▸ Information supplied:
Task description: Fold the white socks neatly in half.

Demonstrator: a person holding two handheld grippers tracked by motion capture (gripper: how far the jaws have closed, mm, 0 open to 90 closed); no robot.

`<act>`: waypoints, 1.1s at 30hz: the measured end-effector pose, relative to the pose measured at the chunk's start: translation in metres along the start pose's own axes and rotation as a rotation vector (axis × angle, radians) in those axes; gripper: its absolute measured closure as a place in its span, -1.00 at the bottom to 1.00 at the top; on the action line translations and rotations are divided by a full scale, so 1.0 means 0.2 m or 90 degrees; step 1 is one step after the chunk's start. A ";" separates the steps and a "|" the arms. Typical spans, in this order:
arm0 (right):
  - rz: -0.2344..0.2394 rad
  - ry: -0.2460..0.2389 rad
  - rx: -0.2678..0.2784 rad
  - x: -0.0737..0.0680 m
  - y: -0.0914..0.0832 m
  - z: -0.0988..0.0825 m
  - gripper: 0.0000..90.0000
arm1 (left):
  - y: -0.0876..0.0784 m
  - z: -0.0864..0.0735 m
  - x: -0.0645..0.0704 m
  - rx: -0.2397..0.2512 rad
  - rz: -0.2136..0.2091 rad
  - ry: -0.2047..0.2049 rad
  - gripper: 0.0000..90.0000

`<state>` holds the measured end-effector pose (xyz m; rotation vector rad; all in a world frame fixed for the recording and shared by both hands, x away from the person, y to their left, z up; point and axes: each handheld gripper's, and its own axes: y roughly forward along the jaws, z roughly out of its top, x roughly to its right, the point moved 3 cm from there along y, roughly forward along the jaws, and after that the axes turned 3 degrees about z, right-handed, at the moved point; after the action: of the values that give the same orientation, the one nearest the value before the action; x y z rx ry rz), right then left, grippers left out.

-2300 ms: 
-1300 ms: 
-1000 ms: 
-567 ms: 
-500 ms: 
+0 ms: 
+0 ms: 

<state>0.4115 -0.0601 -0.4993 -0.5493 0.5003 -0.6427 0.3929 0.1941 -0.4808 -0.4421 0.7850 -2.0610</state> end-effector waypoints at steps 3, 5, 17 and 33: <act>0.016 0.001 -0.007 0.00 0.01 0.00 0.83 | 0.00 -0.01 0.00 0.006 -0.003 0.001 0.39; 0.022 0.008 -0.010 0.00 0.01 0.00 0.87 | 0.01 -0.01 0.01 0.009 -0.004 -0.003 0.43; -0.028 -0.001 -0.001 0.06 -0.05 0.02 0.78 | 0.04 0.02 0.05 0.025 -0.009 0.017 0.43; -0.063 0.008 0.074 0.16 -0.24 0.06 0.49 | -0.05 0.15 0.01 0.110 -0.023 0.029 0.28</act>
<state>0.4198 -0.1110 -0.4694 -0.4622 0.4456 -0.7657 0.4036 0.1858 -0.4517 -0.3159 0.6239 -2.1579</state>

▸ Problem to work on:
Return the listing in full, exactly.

▸ Output of the task:
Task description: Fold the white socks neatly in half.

Demonstrator: a person holding two handheld grippers tracked by motion capture (gripper: how far the jaws have closed, mm, 0 open to 90 closed); no robot.

`<act>`: waypoints, 1.1s at 30hz: the measured end-effector pose, relative to the pose measured at the chunk's start: translation in metres along the start pose's own axes and rotation as a rotation vector (axis × angle, radians) in those axes; gripper: its absolute measured closure as a place in its span, -1.00 at the bottom to 1.00 at the top; on the action line translations and rotations are divided by a full scale, so 1.0 means 0.2 m or 90 degrees; step 1 is one step after the chunk's start. A ";" separates the steps and a "|" the arms. Typical spans, in this order:
arm0 (right):
  - rz: -0.2344..0.2394 rad
  - ry: -0.2460..0.2389 rad
  - rx: -0.2678..0.2784 rad
  - x: -0.0737..0.0680 m
  - y: -0.0914..0.0832 m
  - z: -0.0988..0.0825 m
  - gripper: 0.0000..90.0000
arm1 (left):
  - y: -0.0876..0.0784 m
  - z: -0.0864..0.0735 m
  - x: -0.0645..0.0704 m
  - rx: -0.2397..0.2512 rad
  - rz: -0.2136..0.2091 rad
  - ry: -0.2047..0.2049 rad
  - gripper: 0.0000..90.0000

`<state>` holds the measured end-effector pose (xyz m; rotation vector rad; all in a world frame fixed for the recording and shared by both hands, x away from the person, y to their left, z up; point and axes: each handheld gripper's, and its own axes: y roughly forward along the jaws, z roughly out of its top, x roughly to its right, the point moved 3 cm from there along y, roughly forward along the jaws, and after that the axes turned 3 degrees about z, right-handed, at the moved point; after the action: of the values that give the same orientation, the one nearest the value before the action; x y z rx ry rz), right then left, grippers left out.

-2300 ms: 
-1300 ms: 
-1000 ms: 
-567 ms: 
-500 ms: 
+0 ms: 
+0 ms: 

<state>0.4115 -0.0601 -0.4993 -0.5493 0.5003 -0.6427 0.3929 0.1941 -0.4808 -0.4421 0.7850 -2.0610</state> end-effector waypoints at steps 3, 5, 17 and 33: <act>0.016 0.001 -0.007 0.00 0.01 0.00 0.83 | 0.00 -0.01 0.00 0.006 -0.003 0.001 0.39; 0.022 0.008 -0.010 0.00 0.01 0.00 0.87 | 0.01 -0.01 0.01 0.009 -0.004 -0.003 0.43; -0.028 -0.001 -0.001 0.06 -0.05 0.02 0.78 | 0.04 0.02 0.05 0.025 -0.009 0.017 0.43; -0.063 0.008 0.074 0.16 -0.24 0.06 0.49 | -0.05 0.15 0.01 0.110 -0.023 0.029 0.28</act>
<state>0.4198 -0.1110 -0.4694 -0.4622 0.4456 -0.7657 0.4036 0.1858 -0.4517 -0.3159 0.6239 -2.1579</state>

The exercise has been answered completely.